Data
The workshop uses one external dataset — daily COVID-19 case counts for India — built from the Johns Hopkins CSSE repository.
The dataset
| File | Description |
|---|---|
data/covid_india_daily.csv |
One row per day, 2020-01-22 to 2023-03-09 |
Columns:
| Column | Type | Description |
|---|---|---|
date |
date | Calendar date |
daily_confirmed |
int | New confirmed cases on date |
cumulative_confirmed |
int | Running total of confirmed cases |
1,143 rows total. Wave 2 (Delta) peaks at 414,188 cases on 2021-05-06.
Quick look in R
library(tidyverse); library(here)
covid <- read_csv(here("data", "covid_india_daily.csv"), show_col_types = FALSE)
# Top 5 peak days
covid |>
arrange(desc(daily_confirmed)) |>
head(5)
# Visualise the three waves
covid |>
ggplot(aes(date, daily_confirmed)) +
geom_col(fill = "steelblue") +
scale_y_continuous(labels = scales::comma) +
labs(x = NULL, y = "Daily confirmed cases",
title = "COVID-19 India — JHU CSSE")Where it comes from
The prep script (data/prepare_covid_india_daily.R) does three things:
- Downloads the JHU CSSE confirmed-cases global time series.
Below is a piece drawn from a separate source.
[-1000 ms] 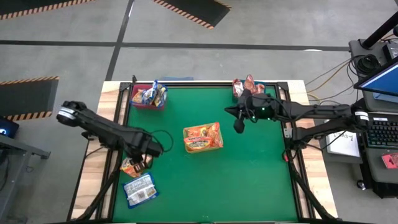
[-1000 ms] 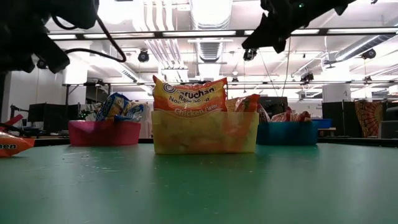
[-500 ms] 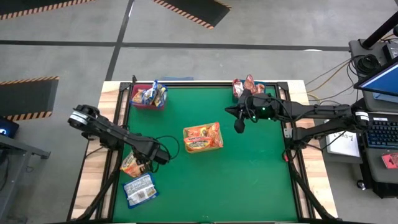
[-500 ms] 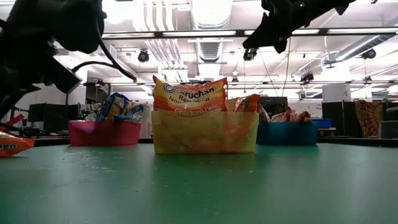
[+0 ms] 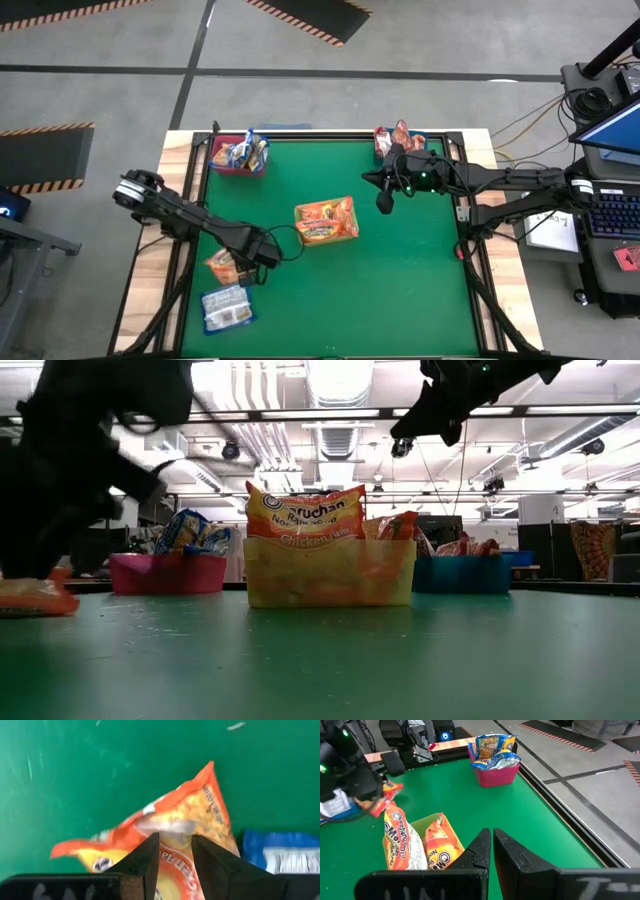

- Filters to India, pivots from wide (one column per date) to long (one row per date).
- Computes daily counts as differences of the cumulative series, clamping negatives to zero (occasional reporting corrections).
Rebuild it any time:
source(here::here("data", "prepare_covid_india_daily.R"))The output is checked into the repo so participants don’t need an internet connection on workshop day.
Attribution
The source data is provided by the Center for Systems Science and Engineering at Johns Hopkins University under CC-BY 4.0. The CSSE archive was retired on 2023-03-10; we use the final snapshot.
If you redistribute the derived dataset in your own work, please cite:
Dong, E., Du, H., & Gardner, L. (2020). An interactive web-based dashboard to track COVID-19 in real time. The Lancet Infectious Diseases, 20(5), 533-534.